One thing remains the same, however, even at temperature 0: the answer is not guaranteed to be correct. It is simply more consistent. With ‘Strawberries’, two R’s are counted every time. The fact remains that a language model predicts the next word based on probabilities.
Dice or clockwork: the choice of tool is yours
What does this mean for the practical application of AI? It leads to the same choice of tools that runs through this entire series. There are tasks where variation is valuable: drafting texts, generating suggestions, summarising content, exploring creative options. Here, the randomness is an advantage. It is precisely the variation that a deterministic system could never provide that makes AI useful in these contexts.
There are other tasks where consistency is required. A invoice that must always come out the same. A contract that should use the same wording whenever the same details are entered.
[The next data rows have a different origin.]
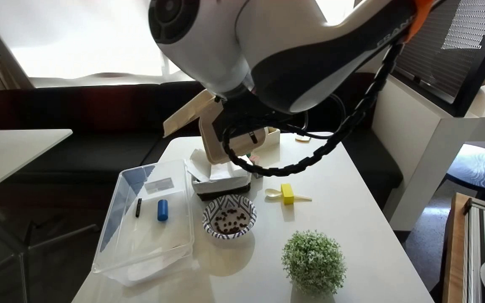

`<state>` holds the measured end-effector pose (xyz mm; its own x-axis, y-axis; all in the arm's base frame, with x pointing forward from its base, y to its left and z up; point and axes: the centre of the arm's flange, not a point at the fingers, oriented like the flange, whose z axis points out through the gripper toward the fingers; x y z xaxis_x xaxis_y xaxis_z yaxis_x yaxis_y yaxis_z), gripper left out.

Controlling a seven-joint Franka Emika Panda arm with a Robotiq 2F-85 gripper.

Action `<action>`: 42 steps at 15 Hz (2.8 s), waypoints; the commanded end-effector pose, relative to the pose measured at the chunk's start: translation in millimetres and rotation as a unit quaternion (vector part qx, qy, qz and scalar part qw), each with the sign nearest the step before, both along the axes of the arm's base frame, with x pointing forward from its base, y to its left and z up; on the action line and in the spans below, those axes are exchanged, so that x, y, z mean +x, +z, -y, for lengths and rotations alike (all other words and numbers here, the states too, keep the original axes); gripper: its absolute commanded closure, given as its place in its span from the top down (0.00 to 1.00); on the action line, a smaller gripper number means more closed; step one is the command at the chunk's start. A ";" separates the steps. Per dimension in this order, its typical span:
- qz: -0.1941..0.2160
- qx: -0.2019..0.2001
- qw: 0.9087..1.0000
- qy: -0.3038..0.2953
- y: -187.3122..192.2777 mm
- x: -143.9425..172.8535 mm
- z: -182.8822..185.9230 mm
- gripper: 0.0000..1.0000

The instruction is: Empty the beans in the carton box into the box

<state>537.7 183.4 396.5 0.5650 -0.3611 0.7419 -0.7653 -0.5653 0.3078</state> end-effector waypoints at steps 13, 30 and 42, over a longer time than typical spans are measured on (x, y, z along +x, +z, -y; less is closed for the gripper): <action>0.043 0.095 0.995 -0.002 15.9 -11.8 68.9 0.01; 0.080 0.433 0.897 -0.021 -77.9 -88.5 308.5 0.01; 0.080 0.425 0.898 -0.079 -101.4 -107.3 345.3 0.03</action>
<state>430.5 -161.8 295.0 0.3670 -0.9021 0.2269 -0.8528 -0.4237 -0.3054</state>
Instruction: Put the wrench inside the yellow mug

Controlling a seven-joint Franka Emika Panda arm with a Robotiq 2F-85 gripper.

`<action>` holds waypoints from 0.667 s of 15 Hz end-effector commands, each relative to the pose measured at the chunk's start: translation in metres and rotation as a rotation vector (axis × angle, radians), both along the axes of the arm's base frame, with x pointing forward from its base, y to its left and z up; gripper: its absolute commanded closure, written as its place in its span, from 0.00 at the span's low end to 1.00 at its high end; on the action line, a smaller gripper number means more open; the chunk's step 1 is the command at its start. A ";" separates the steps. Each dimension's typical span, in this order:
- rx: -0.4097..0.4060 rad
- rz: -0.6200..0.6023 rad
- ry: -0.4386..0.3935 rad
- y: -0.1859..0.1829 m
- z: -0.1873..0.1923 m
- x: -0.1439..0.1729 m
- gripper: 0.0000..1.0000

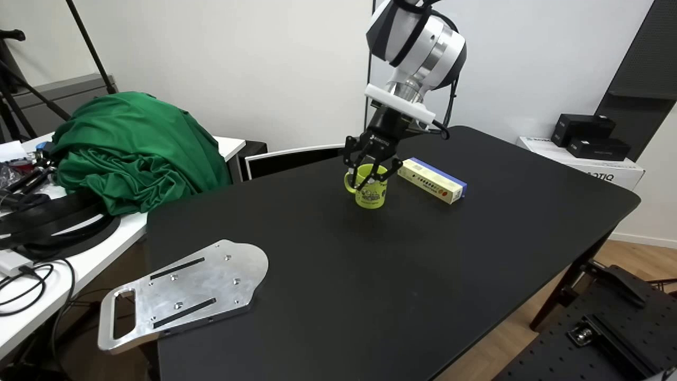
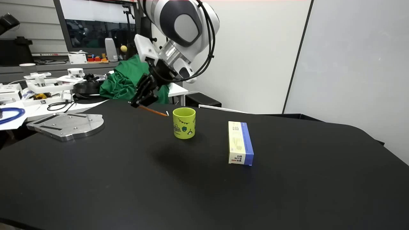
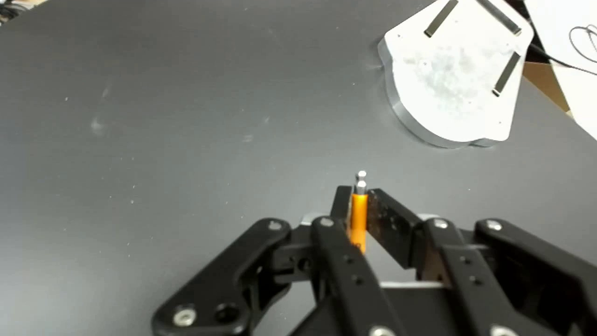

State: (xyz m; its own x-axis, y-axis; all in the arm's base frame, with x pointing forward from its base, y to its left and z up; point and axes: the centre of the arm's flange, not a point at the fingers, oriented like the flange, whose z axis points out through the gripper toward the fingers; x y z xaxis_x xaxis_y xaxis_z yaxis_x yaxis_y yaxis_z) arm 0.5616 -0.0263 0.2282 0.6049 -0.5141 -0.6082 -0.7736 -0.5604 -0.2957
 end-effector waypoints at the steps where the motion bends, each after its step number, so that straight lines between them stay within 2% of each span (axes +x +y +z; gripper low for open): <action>1: 0.122 -0.121 0.091 -0.013 0.011 0.019 0.96; 5: 0.217 -0.208 0.134 -0.031 0.018 0.023 0.96; 10: 0.268 -0.281 0.143 -0.052 0.020 0.027 0.96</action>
State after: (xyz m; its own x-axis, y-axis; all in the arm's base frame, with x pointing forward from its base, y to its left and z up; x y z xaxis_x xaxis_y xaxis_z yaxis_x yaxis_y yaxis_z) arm 0.5751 -0.0679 0.2424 0.4158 -0.4676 -0.7800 -0.9050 -0.2979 -0.3038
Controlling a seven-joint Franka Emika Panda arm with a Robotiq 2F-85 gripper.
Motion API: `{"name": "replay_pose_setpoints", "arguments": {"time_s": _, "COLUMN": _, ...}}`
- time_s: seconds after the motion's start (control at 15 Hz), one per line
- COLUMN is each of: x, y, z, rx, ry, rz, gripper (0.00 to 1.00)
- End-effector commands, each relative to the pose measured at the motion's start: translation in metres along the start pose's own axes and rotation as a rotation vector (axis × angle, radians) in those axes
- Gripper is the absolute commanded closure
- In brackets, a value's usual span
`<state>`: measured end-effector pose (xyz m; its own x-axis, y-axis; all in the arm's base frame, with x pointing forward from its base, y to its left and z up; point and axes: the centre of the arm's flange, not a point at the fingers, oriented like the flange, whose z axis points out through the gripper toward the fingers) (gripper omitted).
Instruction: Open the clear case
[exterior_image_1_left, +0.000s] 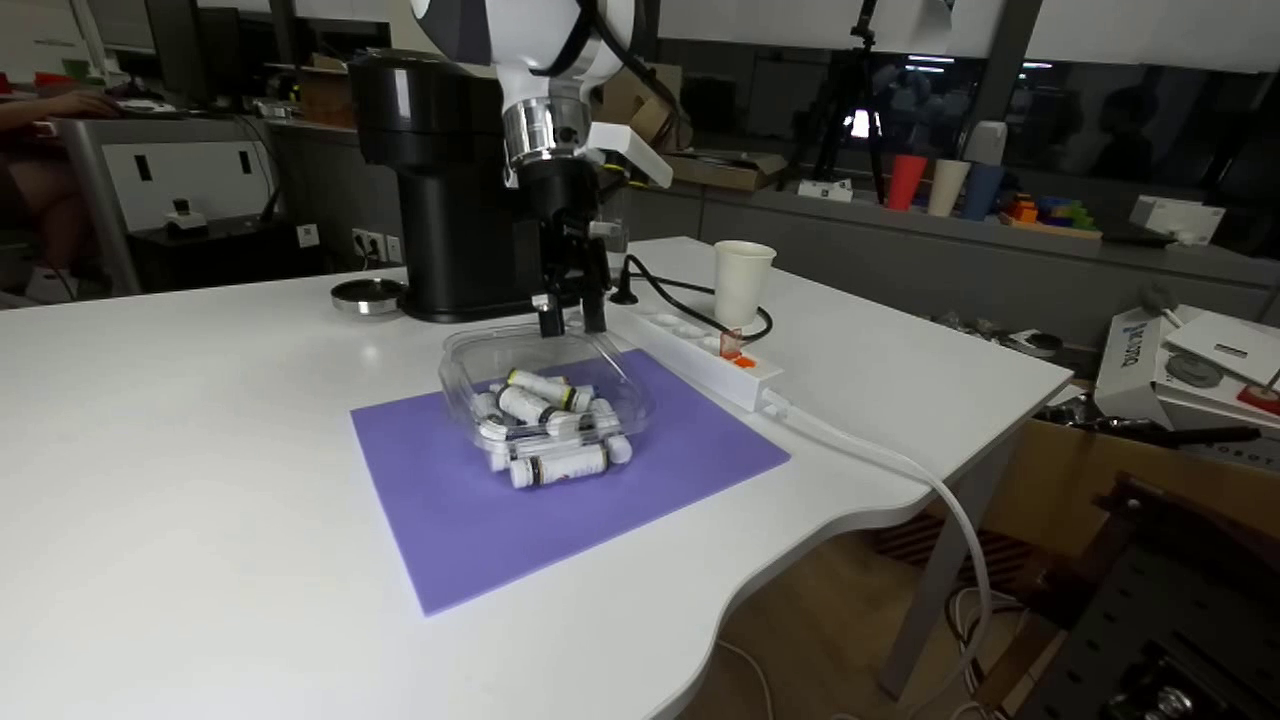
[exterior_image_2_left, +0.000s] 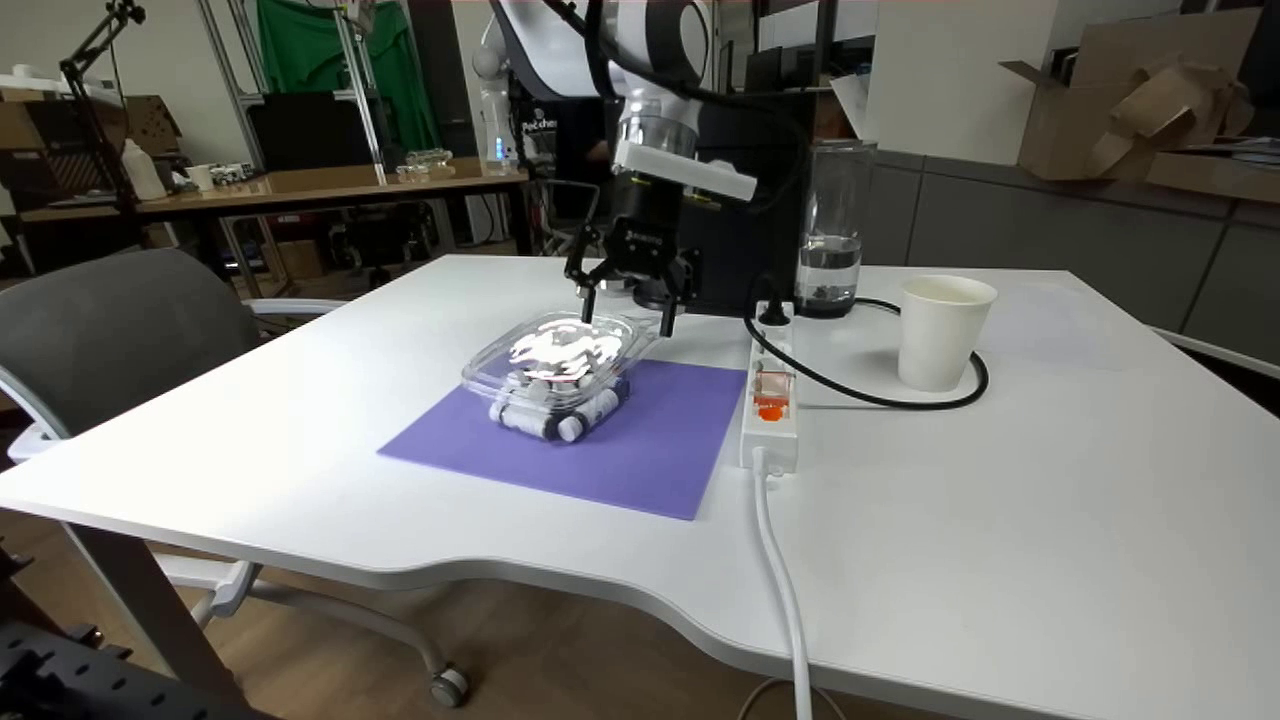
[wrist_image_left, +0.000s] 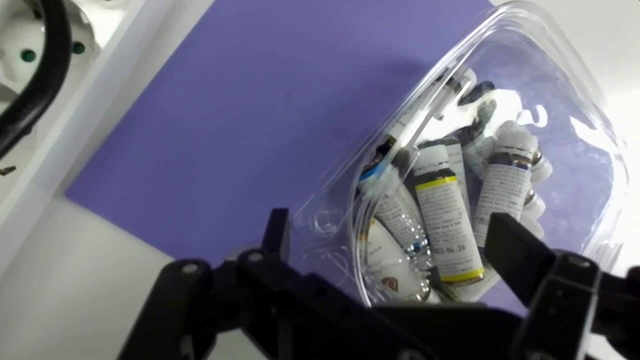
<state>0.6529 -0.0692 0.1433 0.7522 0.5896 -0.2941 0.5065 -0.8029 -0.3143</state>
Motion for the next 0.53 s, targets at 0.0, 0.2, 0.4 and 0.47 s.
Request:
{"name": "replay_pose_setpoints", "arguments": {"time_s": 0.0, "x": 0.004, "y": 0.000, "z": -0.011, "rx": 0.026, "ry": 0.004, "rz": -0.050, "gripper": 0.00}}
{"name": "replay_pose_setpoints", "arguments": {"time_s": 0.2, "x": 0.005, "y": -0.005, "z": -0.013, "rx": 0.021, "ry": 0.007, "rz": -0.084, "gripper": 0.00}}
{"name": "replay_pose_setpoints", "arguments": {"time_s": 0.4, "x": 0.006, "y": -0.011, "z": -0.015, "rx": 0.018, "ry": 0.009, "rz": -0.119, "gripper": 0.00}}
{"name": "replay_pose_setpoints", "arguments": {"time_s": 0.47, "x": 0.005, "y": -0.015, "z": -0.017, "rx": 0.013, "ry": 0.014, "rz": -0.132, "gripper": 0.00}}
Data processing where the result must be verifiable and traceable. For such tasks, a language model is the wrong tool. What is needed here is a clockwork mechanism that always ticks the same way.
Einstein could not come to terms with the randomness of quantum physics. He fought against the stochastic nature of the world right up until his death. Nevertheless, the scientific community has accepted quantum mechanics as the best available description of reality. Enthusiasm was rarely a factor; it was more a matter of necessity. With AI, we face the same challenge. It rolls the dice, and it will continue to do so. We cannot remove the dice. What we can do is learn to work with it and use it only where its randomness benefits us.